The first time Ruth Willett took part in a Freedom Challenge USA* prayer team, she ugly cried the whole week. Horrified by the information she pinned up in the prayer room and all the statistics about human trafficking, she told God He wasn’t asking the right person to do the job. The response she heard silenced the Scottish-born woman: “Would this not be the right level of sadness over an issue like this? I know how I’ve made you, and all I’m asking you to do is to worship.”

Digging deeper, Ruth discovered God’s promise in 2 Chronicles 20, where the Israelites were told the battle was not theirs but God’s. In faith, musicians went ahead of the ancient army, singing and praising God. Likewise, Ruth realized God was asking her to do the same in the face of another enemy: worship.

“God calls everyone to do things differently. There will be people fighting human trafficking through changing laws and knowing all of the stats and going to government levels. So I don’t presume to think this is the only way, but… one of the beautiful things that I’ve realized about fighting with worship is that I’m actually coming to a place where, instead of reacting to the enemy, I’m just responding to God, and the enemy is the one who’s exhausted himself by reacting and trying to take my gaze away,” she said. “I honestly believe that when our gaze is on God, that’s when things will truly change.”

Finding freedom

Today, living in the US with her husband and two children, Ruth serves as the prayer coordinator for the Freedom Challenge, a ministry of OM that brings women together to complete physical challenges and raise funds for projects around the world that free women and children who are enslaved and oppressed. Over the past couple years, Ruth has built prayer teams for each of the events, connecting with participants before the challenges, waking up at 03:00 or 04:00 to see the hikers off each day and leading corporate times of worship and intercession. At the first event where she led prayer, in Bryce Canyon and Zion National Park in 2018, Ruth saw women experience both physical and emotional healing—during the hike and during the prayer time afterwards. “God seems to meet them a lot, and He’s met me in areas He wants to speak into and bring release and freedom,” she said.

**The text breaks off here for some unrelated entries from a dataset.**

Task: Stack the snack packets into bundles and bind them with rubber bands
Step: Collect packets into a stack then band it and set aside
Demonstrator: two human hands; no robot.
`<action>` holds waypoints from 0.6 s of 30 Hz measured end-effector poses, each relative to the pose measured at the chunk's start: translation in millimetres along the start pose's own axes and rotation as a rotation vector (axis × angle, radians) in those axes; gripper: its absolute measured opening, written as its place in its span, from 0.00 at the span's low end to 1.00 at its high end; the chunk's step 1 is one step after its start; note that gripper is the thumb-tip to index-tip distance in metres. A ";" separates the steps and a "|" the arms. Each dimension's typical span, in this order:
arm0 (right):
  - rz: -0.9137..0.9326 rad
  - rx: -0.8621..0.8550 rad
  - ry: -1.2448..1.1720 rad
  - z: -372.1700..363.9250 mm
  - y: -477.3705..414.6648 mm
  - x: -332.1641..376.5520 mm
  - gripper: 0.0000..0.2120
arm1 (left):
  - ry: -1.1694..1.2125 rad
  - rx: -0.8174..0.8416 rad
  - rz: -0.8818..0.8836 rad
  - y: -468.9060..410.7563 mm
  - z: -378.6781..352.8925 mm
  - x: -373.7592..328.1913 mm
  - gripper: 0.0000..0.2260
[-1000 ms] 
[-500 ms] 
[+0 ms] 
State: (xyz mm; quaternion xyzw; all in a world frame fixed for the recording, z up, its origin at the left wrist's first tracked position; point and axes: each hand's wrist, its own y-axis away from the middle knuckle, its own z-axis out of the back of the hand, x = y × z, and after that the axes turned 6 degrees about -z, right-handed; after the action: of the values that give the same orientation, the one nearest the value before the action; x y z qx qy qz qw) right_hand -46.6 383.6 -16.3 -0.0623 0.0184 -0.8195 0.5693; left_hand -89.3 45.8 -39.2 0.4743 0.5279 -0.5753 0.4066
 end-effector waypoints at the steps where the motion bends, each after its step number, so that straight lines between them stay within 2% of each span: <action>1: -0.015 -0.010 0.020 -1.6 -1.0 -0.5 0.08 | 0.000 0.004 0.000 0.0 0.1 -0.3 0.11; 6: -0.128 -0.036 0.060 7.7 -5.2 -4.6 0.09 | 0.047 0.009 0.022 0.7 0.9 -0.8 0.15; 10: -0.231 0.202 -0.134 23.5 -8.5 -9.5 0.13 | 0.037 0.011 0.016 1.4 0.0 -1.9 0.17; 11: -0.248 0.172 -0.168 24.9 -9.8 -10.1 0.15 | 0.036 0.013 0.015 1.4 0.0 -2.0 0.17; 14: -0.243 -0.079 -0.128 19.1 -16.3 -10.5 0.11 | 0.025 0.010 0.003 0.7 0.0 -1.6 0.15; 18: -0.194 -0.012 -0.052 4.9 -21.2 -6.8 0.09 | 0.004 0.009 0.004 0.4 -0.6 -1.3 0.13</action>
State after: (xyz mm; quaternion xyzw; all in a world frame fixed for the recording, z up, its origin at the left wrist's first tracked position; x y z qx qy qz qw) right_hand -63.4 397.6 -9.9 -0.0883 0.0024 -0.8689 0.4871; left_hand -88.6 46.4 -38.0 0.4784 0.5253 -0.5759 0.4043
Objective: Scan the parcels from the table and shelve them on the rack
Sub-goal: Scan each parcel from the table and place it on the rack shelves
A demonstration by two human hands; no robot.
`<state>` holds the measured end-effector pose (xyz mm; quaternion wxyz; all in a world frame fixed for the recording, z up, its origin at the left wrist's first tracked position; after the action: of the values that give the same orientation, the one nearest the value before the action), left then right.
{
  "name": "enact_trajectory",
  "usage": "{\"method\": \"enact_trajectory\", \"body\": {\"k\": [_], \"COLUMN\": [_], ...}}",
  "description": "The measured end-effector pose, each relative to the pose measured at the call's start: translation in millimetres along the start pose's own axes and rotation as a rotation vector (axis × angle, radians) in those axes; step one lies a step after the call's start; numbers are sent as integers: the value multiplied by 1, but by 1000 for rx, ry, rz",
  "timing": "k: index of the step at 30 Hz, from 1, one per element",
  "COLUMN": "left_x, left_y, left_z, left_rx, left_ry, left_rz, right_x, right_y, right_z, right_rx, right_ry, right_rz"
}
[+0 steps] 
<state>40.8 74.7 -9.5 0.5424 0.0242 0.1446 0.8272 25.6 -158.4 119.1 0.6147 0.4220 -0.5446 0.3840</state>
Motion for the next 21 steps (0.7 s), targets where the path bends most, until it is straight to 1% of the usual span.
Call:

“For me, I didn’t realize quite how much I didn’t like who I was,” she admitted. “That’s what He did for me in the mountains. …I began to see how much He loves me.”

From an early age, Ruth knew she’d serve God with her full life. “I think I’ve known all along there wasn’t anything else worth my time,” she said. Her husband, Cam (UK), had the same heart for serving God, so shortly after they married, they moved to Sweden to work with a non-profit focused on relief and development projects. Ruth filled various communications roles and then, after her children were born, became their primary care giver.

Fifteen years later, when they moved from Sweden to the US for Cam to take a new role with OM, Ruth received what she called a year of rest. Because of visa restrictions, she couldn’t work or volunteer for the first 12 months, so she had space to reconnect with God.

It was a needed time out. “I’ve served God full time for 20 years, but 10 years I felt like I was in a dark place,” she shared. “God revealed to me how little I knew His love.”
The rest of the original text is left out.